Hello … this is the totally out of context questions …
I have a cloud of points (known only by their polar coordinates) and i’m looking for an efficient algorithm to get the longest distance between 2 points in this cloud.
I also need to keep track of the two points that provide this longest distance.
I’m able to do so with a brute force algorithm but i would need some hints on how to prune the points… (or to discard some pair of points without really calculating the cartesian distance between them)
Currently i cannot process more than 200 points in less than 10 minutes
I have very little processing power (think mobile phone !!)
All inputs welcome…
Perhaps someting like a bsp, but for polar coordinates? So, divide your space in sections and assign each point to the section in which it lies. If there are points in a section far away, you can skip all points in sections that are closer.
I hope this explanation makes sense .
I dont think i get your problem. You have 200 2D points in polar or cartesian system. And it takes you 10 minutes to do 40,000 computations? thats .012ms per computations. I don’t think any thing could be this slow.
from random import *
from math import *
from pandac.PandaModules import *
polar_points = [ Vec2(random()*2*pi,random()*2*pi) for p in xrange(1000)]
points = [ Vec2(sin(p),cos(p)) for p in polar_points ]
big = 0
final = None
for a in points:
for b in points:
l = (a-b).length()
if l > big:
big = l
final = a,b
Don’t curse me
I’m trying to help a friend so i’m starting from its results right now.
In fact it is slow because
a) it is written as an vba macro
b) it run inside an XLS Worksheet
c) that is run inside a nokia mobile phone
(first generation that get access to XLS worksheet)
d) polar angles are given with a precision of 6 digits …
But i’ll check if he can execute python on its mobile phone… It would be easier …
Yes using Python and Panda, even the brute force is damm fast !!
I’ll check if i can use python on this damm mobile phone…
The fastest algorithm (or at least a much faster algorithm for almost any dataset) is probably to find the convex hull of the set of points, and then do your brute force pair testing against only the points on the convex hull (hopefully, but not necessarily a small fraction of all points).
Finding the convex hull is fairly easy in 2D, there are a number of algorithms that can do it.
Actually, you could get even more speedup by not doing full brute force testing at the end but by testing only a subset.
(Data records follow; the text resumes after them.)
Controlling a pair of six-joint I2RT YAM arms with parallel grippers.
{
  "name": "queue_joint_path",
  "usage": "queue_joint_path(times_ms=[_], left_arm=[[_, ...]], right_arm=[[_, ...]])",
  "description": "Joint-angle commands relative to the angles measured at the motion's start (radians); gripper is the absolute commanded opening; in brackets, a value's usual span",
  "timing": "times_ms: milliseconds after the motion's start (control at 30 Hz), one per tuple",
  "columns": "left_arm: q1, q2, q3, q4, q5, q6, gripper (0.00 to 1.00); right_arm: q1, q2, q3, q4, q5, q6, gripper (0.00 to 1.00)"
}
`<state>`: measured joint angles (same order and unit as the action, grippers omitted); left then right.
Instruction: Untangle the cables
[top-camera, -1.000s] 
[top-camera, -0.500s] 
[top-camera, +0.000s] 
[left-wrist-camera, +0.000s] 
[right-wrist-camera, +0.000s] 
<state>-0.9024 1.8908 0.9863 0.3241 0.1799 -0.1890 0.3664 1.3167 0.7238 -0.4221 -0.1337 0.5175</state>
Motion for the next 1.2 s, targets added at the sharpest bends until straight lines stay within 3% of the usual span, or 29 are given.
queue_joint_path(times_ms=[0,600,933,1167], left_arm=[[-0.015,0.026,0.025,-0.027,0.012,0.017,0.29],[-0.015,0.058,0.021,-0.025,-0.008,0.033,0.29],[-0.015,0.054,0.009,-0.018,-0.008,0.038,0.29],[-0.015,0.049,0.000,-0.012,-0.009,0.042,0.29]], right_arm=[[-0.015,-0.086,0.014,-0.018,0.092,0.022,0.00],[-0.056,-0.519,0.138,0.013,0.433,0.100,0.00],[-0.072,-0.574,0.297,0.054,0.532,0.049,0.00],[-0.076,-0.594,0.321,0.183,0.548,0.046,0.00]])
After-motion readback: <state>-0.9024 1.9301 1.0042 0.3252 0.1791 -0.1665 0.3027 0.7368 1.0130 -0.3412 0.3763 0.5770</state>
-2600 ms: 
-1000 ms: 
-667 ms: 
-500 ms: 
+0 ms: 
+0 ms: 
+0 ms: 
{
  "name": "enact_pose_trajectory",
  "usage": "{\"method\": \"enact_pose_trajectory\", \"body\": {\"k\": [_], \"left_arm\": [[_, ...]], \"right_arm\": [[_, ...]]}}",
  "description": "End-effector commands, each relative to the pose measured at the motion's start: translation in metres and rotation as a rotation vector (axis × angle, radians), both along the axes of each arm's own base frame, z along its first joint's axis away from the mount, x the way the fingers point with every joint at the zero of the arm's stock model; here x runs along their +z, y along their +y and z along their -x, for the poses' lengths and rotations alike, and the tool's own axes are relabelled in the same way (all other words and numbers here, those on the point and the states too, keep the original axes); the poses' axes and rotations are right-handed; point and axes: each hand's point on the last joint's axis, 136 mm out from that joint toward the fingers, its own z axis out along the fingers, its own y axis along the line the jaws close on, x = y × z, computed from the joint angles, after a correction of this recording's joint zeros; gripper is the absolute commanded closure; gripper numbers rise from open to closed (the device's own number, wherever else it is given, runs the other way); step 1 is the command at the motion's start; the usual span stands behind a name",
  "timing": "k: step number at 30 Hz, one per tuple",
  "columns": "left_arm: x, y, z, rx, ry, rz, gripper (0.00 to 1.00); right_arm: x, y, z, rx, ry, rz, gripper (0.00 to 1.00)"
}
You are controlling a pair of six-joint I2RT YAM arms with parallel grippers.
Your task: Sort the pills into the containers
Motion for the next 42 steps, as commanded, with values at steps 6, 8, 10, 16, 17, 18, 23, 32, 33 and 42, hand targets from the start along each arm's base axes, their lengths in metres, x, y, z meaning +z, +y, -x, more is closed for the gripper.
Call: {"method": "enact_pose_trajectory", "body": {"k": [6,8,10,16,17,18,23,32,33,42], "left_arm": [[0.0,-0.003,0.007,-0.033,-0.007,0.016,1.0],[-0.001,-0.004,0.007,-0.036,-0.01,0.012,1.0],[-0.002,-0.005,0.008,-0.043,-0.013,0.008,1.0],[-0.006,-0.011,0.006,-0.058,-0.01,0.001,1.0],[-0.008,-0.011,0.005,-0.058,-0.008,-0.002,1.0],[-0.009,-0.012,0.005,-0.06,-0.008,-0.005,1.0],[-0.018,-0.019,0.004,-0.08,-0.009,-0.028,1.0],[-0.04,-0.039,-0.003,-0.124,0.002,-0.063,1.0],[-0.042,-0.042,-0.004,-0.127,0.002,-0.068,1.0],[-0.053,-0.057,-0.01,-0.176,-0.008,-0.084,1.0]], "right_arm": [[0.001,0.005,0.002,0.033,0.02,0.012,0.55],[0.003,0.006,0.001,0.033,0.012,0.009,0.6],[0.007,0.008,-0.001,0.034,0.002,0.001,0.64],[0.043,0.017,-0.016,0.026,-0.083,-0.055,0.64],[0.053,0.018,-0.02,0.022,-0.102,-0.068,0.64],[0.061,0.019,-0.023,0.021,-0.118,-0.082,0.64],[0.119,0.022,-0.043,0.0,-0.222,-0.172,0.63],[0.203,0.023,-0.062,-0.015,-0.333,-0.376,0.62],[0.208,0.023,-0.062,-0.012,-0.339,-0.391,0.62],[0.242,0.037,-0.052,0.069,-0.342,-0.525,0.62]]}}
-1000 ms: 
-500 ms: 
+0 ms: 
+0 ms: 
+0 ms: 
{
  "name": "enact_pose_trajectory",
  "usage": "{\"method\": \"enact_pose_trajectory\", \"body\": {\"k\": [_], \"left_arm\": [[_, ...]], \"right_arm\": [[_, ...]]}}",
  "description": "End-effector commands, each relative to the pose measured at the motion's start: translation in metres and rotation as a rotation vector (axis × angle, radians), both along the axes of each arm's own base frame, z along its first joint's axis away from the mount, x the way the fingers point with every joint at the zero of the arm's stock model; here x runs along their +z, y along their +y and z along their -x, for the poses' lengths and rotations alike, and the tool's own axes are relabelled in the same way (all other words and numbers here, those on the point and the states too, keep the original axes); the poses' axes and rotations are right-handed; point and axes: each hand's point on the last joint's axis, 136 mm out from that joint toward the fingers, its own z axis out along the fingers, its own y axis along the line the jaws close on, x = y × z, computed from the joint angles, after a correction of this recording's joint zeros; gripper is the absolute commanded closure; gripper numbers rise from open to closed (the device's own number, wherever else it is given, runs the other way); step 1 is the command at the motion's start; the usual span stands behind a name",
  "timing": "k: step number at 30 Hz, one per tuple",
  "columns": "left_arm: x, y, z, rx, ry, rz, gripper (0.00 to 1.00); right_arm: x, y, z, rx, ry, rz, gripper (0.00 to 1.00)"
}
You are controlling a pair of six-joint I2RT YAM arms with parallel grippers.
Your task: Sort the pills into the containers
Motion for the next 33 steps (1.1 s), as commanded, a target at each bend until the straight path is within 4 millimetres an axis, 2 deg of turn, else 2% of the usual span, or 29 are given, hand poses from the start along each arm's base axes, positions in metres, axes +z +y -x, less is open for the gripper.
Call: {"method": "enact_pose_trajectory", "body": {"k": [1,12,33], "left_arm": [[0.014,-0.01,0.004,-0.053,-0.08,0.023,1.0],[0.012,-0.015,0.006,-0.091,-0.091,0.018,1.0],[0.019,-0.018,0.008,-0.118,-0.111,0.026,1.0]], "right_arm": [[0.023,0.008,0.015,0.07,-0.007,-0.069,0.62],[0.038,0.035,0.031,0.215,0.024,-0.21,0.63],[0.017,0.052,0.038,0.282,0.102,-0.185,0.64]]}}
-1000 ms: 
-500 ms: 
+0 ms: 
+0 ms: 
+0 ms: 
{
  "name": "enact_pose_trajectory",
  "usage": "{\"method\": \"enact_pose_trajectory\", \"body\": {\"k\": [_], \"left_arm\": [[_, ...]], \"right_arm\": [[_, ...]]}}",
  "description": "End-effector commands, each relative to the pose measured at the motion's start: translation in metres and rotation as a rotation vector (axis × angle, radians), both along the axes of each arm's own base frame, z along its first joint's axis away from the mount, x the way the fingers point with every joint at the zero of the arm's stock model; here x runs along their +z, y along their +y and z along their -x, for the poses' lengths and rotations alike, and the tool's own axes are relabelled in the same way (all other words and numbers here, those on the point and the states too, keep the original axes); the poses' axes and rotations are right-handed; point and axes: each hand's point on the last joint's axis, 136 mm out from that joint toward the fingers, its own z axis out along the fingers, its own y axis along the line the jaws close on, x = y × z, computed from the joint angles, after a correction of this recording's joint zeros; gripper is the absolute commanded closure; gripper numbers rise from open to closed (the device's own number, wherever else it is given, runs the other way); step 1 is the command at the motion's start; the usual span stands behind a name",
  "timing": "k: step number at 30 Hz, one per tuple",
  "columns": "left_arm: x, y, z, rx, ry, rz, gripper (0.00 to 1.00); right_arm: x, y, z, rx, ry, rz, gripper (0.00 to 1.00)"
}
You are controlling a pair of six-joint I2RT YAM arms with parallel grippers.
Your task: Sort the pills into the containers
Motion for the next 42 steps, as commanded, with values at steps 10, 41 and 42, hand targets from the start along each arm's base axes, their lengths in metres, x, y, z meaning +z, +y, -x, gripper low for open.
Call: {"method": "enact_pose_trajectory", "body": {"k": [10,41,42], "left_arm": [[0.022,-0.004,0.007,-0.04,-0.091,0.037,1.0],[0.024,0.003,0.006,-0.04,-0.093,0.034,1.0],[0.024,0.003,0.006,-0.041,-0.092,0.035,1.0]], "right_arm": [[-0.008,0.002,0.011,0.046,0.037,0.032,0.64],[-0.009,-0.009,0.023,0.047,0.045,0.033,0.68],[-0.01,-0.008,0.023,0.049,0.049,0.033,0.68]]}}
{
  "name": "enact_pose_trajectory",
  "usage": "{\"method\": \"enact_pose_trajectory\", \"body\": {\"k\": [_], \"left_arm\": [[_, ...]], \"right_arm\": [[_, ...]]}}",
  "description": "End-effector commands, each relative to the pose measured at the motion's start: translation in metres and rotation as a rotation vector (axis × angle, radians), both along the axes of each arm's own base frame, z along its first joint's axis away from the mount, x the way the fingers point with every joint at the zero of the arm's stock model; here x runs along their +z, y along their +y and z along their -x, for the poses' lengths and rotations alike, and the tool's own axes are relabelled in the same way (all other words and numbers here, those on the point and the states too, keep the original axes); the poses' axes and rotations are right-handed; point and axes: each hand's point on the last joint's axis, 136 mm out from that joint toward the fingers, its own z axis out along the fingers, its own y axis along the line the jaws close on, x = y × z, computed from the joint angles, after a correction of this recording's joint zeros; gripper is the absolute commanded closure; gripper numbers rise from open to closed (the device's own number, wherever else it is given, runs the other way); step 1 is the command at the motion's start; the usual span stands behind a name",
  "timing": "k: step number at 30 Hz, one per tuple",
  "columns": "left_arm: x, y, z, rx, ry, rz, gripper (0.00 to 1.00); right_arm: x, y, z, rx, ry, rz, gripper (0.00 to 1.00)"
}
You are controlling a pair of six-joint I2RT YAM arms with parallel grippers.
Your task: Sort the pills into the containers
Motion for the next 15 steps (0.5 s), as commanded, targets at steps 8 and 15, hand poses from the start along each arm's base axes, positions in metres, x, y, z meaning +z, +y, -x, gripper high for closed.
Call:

Example: say you have 100 points on the CH. First you find that the farthest point from 0 is 53 (chances are it will be about halfway around if the points are distributed fairly evenly). Because point 1 is close to point 0 (these indexes are for points on the hull, not for the original point set), its farthest point will be close to point 53. So start testing point 1 against point 53, and then search in both directions from 53 only as long as the distances get bigger. Then store that point and use it as the starting point to search for the point farthest from point 2, etc.